Molecularly, isolates BOLCHIN and BOLCHIN-RE presented 100% identity with the phylospecies Fusarium incarnatum-equiseti species complex (FIESC)-16; on the other hand, isolates BOLSUD and BOLCRIO had a 100% identification with FIESC-17; the sequences of the isolates under study were deposited in the GenBank database (MH392482, MH392483, MH392484 and MH392485). The FIESC phylospecies were recently named as Fusarium sulawesiensis (FIESC-16) and Fusarium pernambucanum (FIESC-17) (^{Maryani et al., 2019}; ^{Santos et al., 2019}; ^{Xia et al., 2019}).

It is well-known that the FIESC species produce the mycotoxin trichothecene (^{O’Donnell et al., 2013}). Because the roselle calyces are mainly used in Mexico to prepare beverages, it is important to carry out studies to evaluate if this toxin is present.

Phylogenetic analysis. In the phylogenetic analysis, the four isolates analyzed were clustered in the clade Incarnatum (Figure 3). These results were consistent with those obtained in the NCBI and Fusarium MLST databases. Isolates BOLCHIN and BOLCHIN-RE were clustered with F. sulawesiensis with support values of 0.97/88 (PP/BS), whereas BOLSUD and BOLCRIO were clustered with F. pernambucanum with support values of 1/100 (PP/BS). The results confirmed the identification of these isolates.

Figure 3 Maximum likelihood (ML) tree, from the Fusarium incarnatum-equiseti species complex, from partial gene EF-1α. A similar topology was generated using Bayesian Inference (BI). Subsequent Bayesian probabilities (PP> 0.5) and the Bootstrap support values (BS> 50) are shown in the nodes (PP/BS). The sequences of this study are in bold. The scale bar indicates the number of expected changes per site. *F. sulawesiense currently recognized as F. sulawesiensis (^{Xia et al., 2019}). 

Pathogenicity test. Seven days after inoculation (dai) wilting and blight were observed in the inoculated calyces (Figure 4A-B); no symptoms were observed in the control plants (Figure 4C). From the 15 inoculated calyces for each isolate, reisolation was performed and colonies with the same cultural and morphological characteristics as the inoculated isolates were obtained (BOLCHIN and BOLCRIO).

Figure 4 Pathogenicity tests in roselle calyces 12 days after artificial inoculation under greenhouse conditions.
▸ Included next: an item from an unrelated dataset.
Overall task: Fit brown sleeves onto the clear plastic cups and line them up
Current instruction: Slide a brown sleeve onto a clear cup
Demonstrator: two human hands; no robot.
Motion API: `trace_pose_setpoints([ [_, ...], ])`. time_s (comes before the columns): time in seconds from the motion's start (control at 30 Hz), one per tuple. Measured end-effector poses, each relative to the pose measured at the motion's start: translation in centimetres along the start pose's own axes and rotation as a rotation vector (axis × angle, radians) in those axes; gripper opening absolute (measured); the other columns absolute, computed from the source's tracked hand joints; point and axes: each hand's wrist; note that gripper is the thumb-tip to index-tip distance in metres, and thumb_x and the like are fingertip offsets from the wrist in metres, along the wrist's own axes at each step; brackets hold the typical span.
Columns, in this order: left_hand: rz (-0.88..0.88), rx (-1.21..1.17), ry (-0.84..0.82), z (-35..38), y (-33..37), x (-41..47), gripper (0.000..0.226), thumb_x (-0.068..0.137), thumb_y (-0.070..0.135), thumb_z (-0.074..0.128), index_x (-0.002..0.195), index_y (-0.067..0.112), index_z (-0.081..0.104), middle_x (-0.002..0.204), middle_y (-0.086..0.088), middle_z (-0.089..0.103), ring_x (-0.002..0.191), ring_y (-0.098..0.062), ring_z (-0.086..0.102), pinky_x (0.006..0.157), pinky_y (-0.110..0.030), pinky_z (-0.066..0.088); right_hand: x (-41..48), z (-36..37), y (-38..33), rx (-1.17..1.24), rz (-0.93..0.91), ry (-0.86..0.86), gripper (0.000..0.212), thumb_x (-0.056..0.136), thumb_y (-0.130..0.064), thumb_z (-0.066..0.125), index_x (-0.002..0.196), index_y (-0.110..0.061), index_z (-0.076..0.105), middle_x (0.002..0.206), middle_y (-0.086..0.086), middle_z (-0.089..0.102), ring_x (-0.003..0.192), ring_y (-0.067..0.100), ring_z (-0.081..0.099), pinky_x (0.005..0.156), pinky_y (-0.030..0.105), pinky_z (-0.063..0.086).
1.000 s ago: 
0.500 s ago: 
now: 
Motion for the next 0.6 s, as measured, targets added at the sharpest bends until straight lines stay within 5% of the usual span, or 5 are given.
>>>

A= F. sulawesiensis isolate BOLCHIN. B= F. pernambucanum isolate BOLCRIO. C=Calyx in which only the basal part was injured with a sterile toothpick. 

Two diseases have been reported in roselle calyces in Mexico: “watery spot”, caused by Pilidiella diplodiella (^{Correa-Sánchez et al., 2011}) and “calyx spot”, caused by Corynespora cassiicola (^{Ortega-Acosta et al., 2015}a). On the other hand, there are reports of different species of the genus Fusarium, including those of the clade FIESC, causing diverse diseases in roselle such as F. incarnatum (FIESC), associated to basal rot (Ortega- Acosta et al., 2015b). In countries such as the United States, Nigeria, Malaysia and Egypt,

F. equiseti, F. semitectum (FIESC), F. oxysporum and F. solani have been reported as causing the wilting and necrosis of the stem of the roselle (^{Ooi KH and Salleh, 1999}; ^{Amusa et al., 2005}; ^{Ploetz et al., 2007}; ^{Hassan et al., 2014}). In Malaysia, F. camptoceras and F. nygamai were reported as pathogens that infect leaf tissued in roselle seedlings (^{Eslaminejad and Zakaria, 2011}).

In this study, F. sulawesiensis (FIESC-16) and F. pernambucanum (FIESC-17) were identified for the first time as causing blight in (Hibiscus sabdariffa) roselle calyces in Mexico. In addition, H. sabdariffa is reported as a host for F. sulawesiensis (FIESC-16) y F. pernambucanum (FIESC-17) for the first time, worldwide.